Joe dragged deeply from the Marlboro. “Well, let’s just say I gave ’em a good dose of the same medicine I gave those spics back there.”

“Were they trying to rape somebody?” She couldn’t help asking.

“No, they’d done raped her already,” Joe answered quietly. “I killed all seven of ’em, but I didn’t know the bar was full of their friends. It was a Mongol bar.”

Susan gasped. “My God, they were Chinese?”

“The Mongols are a biker gang, Sue.”

“Outlaw biker gang,” Joe added. “And they’re already rapin’ and pillagin’ their asses off.”

“They raped a woman outside a bar?” Susan said, quietly aghast.

“In the back of a pickup.”

“About how many bikers are after you?” Marty asked, looking into the side rearview mirror, half expecting the horizon to be filled with motorcycles.

“A lot,” Joe said. “But don’t worry about it. Where this Jeep can go, their Harleys can’t follow.”

Marty could see Susan sitting forward now with her head in her hands, and he wanted badly to climb into the backseat and hold her, but he didn’t want to do it in front of Joe.

“Where’s the woman now? Did you have to leave her behind?”

“She’s dead. She needed a hospital bad and there just wasn’t one to be found.”

“You mean you had to…”

Joe nodded. “That’s what I mean.”

Ten miles farther on, Joe pulled off the highway, drove right through a fence onto a dirt road and then down into a dry arroyo where they couldn’t be seen from the road.

“End of the line,” he said, climbing out.

Marty looked at Susan and then noticed that Joe’s seat was soaked with blood.

“Oh, no,” he muttered, and got out to find Joe sitting in the dirt behind the Jeep, against a rock.

“Get me that carbine outta there, partner. I need to show you how to work it.”

“How bad are you?” Susan asked, getting out of the Jeep with the carbine.

“Bad enough, darlin’. Lemme see that.”

He made sure they knew how to operate both weapons and had them each take a few practice shots.

“Okay,” he said, lighting up another cigarette, this time with a disposable lighter from his jacket. “Off you go now.”

“No,” Susan said, “we’ll stay with you.”

“Get on,” Joe said. “I need time to talk with my wife before I die.”

“The phones aren’t working,” Marty said. “There’s too many people making calls.”

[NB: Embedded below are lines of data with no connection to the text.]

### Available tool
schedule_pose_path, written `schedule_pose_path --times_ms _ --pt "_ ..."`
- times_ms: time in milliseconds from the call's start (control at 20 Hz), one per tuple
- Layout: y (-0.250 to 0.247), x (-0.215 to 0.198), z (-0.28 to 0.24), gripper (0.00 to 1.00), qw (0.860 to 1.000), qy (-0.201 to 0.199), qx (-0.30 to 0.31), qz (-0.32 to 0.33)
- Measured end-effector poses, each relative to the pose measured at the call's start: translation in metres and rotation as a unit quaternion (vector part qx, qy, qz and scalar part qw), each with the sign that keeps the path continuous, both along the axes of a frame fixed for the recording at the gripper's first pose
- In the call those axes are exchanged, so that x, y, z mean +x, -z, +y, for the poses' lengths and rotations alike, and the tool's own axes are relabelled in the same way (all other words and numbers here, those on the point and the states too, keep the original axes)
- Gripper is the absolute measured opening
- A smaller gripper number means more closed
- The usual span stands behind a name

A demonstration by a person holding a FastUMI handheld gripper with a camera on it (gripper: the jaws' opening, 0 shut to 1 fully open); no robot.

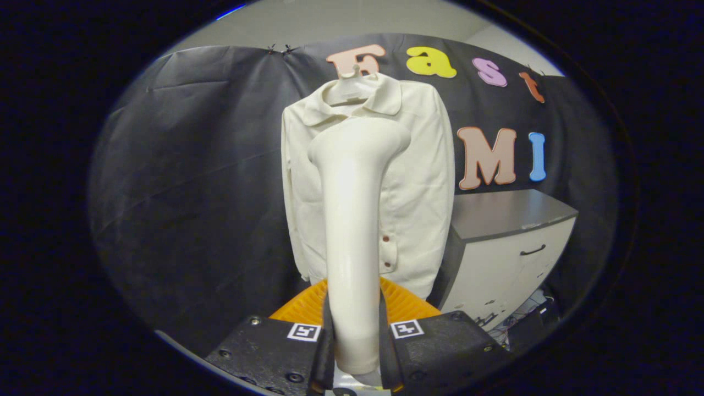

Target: Iron the clothes twice with a garment steamer, once on the left side and once on the right side.

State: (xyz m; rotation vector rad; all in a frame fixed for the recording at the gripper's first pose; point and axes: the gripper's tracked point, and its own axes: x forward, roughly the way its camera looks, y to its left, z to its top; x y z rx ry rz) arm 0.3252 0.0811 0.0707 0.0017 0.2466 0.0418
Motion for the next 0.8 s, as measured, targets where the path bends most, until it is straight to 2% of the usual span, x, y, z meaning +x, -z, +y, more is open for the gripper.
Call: schedule_pose_path --times_ms 100,250,800 --pt "-0.018 0.003 -0.006 0.32 1.000 -0.001 0.003 -0.016" --pt "-0.035 0.031 -0.018 0.32 0.999 -0.005 0.011 -0.032" --pt "-0.052 0.123 -0.059 0.32 0.999 -0.018 0.017 -0.048"
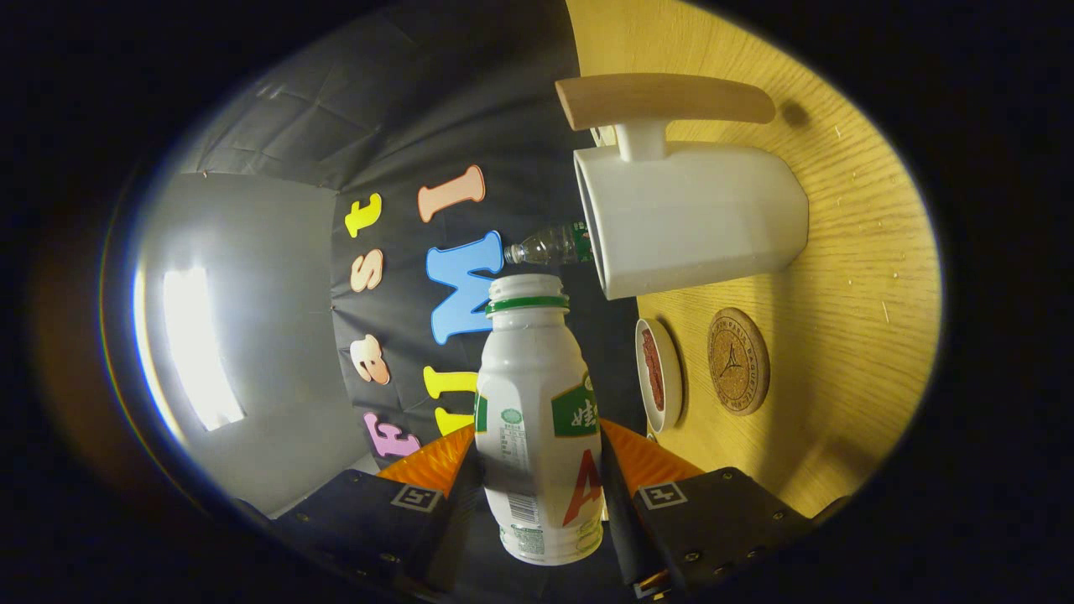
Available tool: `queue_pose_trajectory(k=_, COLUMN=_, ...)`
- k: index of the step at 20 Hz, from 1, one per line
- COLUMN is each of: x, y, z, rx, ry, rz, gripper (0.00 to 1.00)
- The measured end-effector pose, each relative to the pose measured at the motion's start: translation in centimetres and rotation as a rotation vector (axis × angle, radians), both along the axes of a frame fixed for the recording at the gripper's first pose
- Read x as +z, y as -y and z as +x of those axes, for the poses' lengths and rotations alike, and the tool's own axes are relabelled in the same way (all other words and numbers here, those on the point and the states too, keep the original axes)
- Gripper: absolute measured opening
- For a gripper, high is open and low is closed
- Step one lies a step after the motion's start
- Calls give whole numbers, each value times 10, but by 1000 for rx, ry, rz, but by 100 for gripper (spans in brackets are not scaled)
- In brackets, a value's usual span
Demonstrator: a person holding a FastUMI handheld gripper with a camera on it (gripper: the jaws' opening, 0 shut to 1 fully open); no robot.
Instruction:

“I don’t need a phone to talk to the dead. Get on now. And ride parallel to the highway whenever you can. Most road warriors won’t be able to follow you off road. Those that can, you just shoot ’em with the carbine.”

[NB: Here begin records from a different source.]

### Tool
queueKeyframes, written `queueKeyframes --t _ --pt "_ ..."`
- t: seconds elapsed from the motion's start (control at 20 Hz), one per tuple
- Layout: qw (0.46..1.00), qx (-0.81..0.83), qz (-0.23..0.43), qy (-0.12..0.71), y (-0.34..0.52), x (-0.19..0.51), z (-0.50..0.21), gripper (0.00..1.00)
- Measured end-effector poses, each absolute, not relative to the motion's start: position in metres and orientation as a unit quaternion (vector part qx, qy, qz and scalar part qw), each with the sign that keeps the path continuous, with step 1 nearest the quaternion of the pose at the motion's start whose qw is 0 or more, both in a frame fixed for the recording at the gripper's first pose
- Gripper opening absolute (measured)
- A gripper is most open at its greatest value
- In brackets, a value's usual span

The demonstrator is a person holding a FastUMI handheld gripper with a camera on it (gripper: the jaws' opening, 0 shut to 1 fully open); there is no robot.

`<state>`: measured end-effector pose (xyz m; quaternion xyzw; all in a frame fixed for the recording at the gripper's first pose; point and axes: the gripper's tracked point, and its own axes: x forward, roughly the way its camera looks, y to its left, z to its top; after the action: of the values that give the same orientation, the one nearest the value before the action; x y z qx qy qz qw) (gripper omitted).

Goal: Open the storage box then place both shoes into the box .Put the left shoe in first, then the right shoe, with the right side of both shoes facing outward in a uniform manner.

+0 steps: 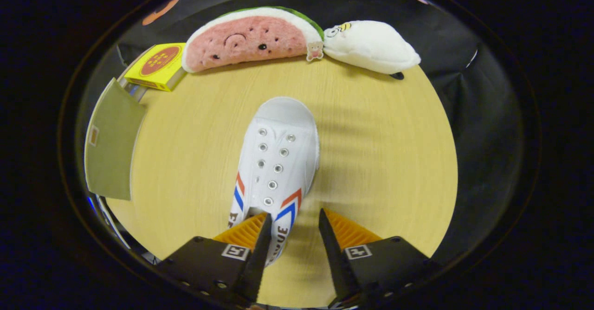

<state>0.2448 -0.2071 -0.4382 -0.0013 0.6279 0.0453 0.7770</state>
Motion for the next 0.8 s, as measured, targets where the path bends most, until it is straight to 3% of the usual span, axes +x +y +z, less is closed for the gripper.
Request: queueKeyframes --t 0.05,0.1,0.15,0.25,0.8 --pt "0.783 0.016 0.036 0.62 -0.207 0.249 -0.432 0.34" --pt "0.78 0.024 0.039 0.624 -0.205 0.249 -0.44 0.24" --pt "0.782 0.029 0.037 0.621 -0.209 0.247 -0.436 0.23" --pt "0.78 0.056 0.031 0.623 -0.21 0.246 -0.448 0.01" --pt "0.79 0.147 0.053 0.594 -0.207 0.239 -0.425 0.0"
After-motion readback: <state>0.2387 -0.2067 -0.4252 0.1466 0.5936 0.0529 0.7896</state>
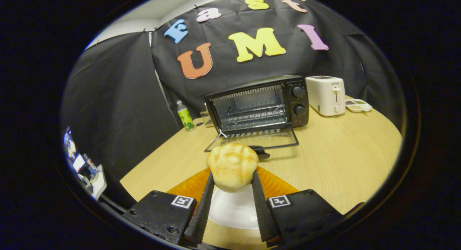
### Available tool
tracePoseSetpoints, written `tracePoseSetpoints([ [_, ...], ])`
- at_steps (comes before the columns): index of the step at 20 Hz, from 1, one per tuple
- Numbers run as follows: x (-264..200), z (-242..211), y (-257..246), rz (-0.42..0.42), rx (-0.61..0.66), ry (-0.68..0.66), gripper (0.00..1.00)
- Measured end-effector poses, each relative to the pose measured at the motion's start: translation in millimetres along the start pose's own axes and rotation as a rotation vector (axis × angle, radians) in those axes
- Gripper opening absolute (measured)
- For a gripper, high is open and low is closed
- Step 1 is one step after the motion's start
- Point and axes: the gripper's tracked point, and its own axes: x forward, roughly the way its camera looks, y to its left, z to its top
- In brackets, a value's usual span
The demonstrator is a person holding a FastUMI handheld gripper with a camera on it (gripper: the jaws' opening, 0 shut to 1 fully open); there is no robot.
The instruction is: Open the toaster oven, put the food inside, and close the toaster oven door.
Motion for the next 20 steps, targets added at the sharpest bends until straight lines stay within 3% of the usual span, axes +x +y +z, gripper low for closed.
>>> tracePoseSetpoints([
  [6, 58, 74, 2, 0.041, 0.159, -0.022, 0.62],
  [11, 142, 95, -26, 0.012, 0.269, 0.049, 0.62],
  [15, 205, 96, -50, -0.056, 0.237, 0.085, 0.62],
  [20, 252, 102, -73, -0.126, 0.192, 0.084, 0.62],
])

Susan knelt beside him in the dirt and gave him a hug. “We’ll never forget you.”

“I don’t envy either of you what lies ahead, honey.”

Marty offered Joe his hand and then he and Susan reluctantly got into the Jeep.

“Hey, partner! Come back here a second.”

Marty got back out. “What do you need?”

“Don’t you let that girl be taken alive again, hear?”

“It was your wife back there, wasn’t it?” Marty said, his eyes filling with tears, his voice thick. “They shot you and took her, didn’t they?”

“Biggest mistake they ever made was not killin’ me,” Joe said. “Love her long as you can, partner, but don’t you be afraid to do what needs done. Hear?”

“I won’t,” Marty said, wiping his eyes with the tail of his tattered shirt and turning to get back into the Jeep.

“Why are you crying?” Susan asked. She looked out the back window to see Joe resting his head against the rock, eyes closed. “What did he say?”